Para el próximo capítulo nuevamente les digo que lo subiré, a más tardar, el domingo; solamente que esta vez mi fecha límite será el 29 y no el 22. Pero debe estar mucho más pronto, presiento que ese no será tan largo como éste. Una aclaración que hago con este capítulo es que tomen la moneda como si fuesen dólares ya que esta me parece la moneda más universal.
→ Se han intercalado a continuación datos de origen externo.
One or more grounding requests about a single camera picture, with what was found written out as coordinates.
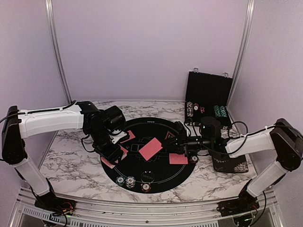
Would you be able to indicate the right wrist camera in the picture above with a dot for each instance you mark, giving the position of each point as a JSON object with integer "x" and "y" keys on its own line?
{"x": 210, "y": 131}

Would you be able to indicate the dealt red card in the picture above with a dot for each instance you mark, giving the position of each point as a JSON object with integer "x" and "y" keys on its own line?
{"x": 150, "y": 149}
{"x": 177, "y": 159}
{"x": 128, "y": 137}

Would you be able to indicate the right aluminium frame post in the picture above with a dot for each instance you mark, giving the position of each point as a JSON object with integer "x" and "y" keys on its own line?
{"x": 243, "y": 46}

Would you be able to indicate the aluminium frame post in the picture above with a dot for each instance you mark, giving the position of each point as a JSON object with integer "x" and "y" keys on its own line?
{"x": 243, "y": 46}
{"x": 56, "y": 49}

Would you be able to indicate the red playing card deck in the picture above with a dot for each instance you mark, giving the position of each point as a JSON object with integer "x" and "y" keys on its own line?
{"x": 110, "y": 163}

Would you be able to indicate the round black poker mat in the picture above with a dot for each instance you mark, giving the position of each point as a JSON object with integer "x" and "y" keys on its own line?
{"x": 166, "y": 176}

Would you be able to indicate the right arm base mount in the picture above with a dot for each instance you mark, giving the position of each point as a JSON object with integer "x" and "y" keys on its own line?
{"x": 244, "y": 203}

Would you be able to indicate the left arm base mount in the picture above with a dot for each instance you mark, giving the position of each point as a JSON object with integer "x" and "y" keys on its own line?
{"x": 53, "y": 203}

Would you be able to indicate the aluminium front rail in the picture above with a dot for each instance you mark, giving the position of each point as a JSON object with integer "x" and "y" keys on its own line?
{"x": 98, "y": 213}

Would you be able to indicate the black floral rectangular tray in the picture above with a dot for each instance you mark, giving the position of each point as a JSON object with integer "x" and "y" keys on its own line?
{"x": 231, "y": 165}

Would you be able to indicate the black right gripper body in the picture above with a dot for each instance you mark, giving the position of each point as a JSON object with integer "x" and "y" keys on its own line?
{"x": 191, "y": 145}

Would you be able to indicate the green chips in case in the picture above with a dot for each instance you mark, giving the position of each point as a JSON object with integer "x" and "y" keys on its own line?
{"x": 220, "y": 111}

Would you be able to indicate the green chip stack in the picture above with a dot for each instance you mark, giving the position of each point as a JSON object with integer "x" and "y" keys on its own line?
{"x": 120, "y": 180}

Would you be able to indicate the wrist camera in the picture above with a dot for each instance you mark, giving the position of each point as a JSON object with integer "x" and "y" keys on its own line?
{"x": 210, "y": 131}
{"x": 114, "y": 119}

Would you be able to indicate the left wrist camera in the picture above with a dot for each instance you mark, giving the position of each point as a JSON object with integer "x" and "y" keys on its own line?
{"x": 114, "y": 119}

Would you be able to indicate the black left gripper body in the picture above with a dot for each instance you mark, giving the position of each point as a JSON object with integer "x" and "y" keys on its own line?
{"x": 101, "y": 144}

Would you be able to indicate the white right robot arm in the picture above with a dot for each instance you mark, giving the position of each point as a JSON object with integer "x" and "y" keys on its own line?
{"x": 281, "y": 137}

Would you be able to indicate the left aluminium frame post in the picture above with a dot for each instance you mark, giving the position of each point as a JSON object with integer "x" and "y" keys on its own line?
{"x": 56, "y": 49}

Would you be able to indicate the black poker chip case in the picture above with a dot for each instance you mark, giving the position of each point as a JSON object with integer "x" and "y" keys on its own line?
{"x": 208, "y": 90}

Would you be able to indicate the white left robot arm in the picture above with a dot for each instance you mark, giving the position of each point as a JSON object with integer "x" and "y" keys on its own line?
{"x": 19, "y": 125}

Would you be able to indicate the clear round dealer button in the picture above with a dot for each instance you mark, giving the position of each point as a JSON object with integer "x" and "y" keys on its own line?
{"x": 147, "y": 177}
En cuanto a mis queridas lectoras Renrukeras les agradezco mucho por pasarse a dejarme sus reviews, de verdad cada vez que leo uno me entra como una motivación enorme (seguramente por eso este capítulo se me hizo tan largo jeje). Me alegra que les guste la idea de FanFic y disfruten de su contenido. Una de las chicas en particular me consultó sobre cómo hacía para recibir notificaciones cuando subía un capítulo. Para eso, linda, tenés que hacerte una cuenta de usuario con y suscribirte a la historia. Espero que te resulte bien. Saludos a las 3 muñecas que me han pasado a dejar sus review. C:

Nunca está demás decir que los personajes de este fanfic son obra de Tite Kubo y lo único que es mío es la idea del mismo.

Nos estamos leyendo. Un abrazo, Etsuku.